If you’ve been bitten by a tick contact a physician right away to begin treatment consideration. The first 24 hours after being bitten are critical to prevention. Save the tick and get it tested.
You may not exude symptoms right away. The bacteria can harbor in your body for years before symptoms present itself, likely when your immune system is compromised. It is then that this disease will show its face and can lead to a chronic condition.
Ticks vary in size and type. That is why many Lyme victims do not recall ever being bitten.
Ticks are 8 legged and classified in two families, Ixodidae (hard ticks) and Argasidae (soft ticks), each containing different genera and species of ticks. There are more than 800 species of ticks throughout the world and there are several stages to a ticks life cycle, the smallest stages, larva and nymph, which resemble small plant seeds. Therefore, a tick can be as small as a poppyseed, often undetectable. Do you possibly think this size tick could be found in your head of hair? Unlikely. And if on your body, easily mistaken as dirt or a freckle. What then?
This is exactly why symptom awareness at the patient and physician level is just so crucial to combating this disease. Think Lyme.
Ticks are GRRROSSS and yikes you notice one of these nasty creatures burrowed in your skin. What now? Given how quickly infection can be transmitted, it is important to remove it carefully and immediately.
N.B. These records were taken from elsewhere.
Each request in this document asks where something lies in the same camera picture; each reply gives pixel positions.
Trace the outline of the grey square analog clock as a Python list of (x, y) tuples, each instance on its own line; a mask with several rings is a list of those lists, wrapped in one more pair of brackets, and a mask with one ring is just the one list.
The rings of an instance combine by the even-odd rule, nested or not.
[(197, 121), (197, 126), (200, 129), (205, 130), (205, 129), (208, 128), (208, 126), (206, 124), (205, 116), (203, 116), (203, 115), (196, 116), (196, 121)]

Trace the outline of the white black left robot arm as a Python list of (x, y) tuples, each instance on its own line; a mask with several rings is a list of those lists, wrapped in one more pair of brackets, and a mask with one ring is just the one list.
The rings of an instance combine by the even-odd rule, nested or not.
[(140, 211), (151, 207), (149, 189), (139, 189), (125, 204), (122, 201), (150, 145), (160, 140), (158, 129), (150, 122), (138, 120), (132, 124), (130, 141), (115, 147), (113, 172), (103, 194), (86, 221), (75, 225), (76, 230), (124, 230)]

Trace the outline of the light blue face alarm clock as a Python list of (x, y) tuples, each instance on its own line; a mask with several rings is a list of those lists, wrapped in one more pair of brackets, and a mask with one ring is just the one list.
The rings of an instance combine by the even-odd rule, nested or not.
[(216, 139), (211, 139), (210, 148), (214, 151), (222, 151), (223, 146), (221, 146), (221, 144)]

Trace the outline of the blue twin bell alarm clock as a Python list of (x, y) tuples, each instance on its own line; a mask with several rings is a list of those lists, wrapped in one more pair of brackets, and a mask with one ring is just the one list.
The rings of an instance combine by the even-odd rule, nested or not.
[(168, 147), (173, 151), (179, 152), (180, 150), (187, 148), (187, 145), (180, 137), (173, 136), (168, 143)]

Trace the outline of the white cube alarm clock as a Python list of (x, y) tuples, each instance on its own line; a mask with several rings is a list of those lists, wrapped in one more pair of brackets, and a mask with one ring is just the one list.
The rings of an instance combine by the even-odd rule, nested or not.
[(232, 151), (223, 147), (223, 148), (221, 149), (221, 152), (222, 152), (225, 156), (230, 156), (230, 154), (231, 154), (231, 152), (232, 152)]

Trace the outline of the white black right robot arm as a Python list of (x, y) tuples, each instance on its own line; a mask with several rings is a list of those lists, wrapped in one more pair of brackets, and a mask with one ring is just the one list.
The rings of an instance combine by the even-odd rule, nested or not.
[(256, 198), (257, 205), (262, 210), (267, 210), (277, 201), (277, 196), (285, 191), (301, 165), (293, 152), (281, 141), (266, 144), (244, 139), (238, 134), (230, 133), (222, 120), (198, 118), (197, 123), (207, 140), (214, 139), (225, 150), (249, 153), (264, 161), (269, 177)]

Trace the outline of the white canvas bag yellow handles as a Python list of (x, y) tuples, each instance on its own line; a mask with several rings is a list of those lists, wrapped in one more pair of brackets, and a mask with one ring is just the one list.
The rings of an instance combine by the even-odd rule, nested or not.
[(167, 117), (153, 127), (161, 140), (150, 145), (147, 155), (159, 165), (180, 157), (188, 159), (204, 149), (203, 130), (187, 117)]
DO NOT manhandle the tick by aggressive force, pulling, squeezing, ripping off the skin
DO NOT put vaseline over it, or hold a match to it. All of these forceful actions will increase the likelihood of disease transmission
DO remove the tick with fine pointed tweezer
DO grasp it from the side where the tick aligns with the skin, using steady gentle pressure and pull from the opposite direction from which the tick is embedded
DO once released, place the tick in a sealed container or zip-lock bag
DO send the tick out for testing
DO call your physician as soon as possible for immediate preventative treatment consideration instead of waiting for symptoms to appear, when chronic infection will likely set in. You only have a very short window after a tick bite to prevent Lyme disease. ILADS recommends that 'prophylaxis (preventative treatment) be discussed with all who have had a black legged tick bite. An appropriate course of antibiotics has been shown to prevent the onset of infection.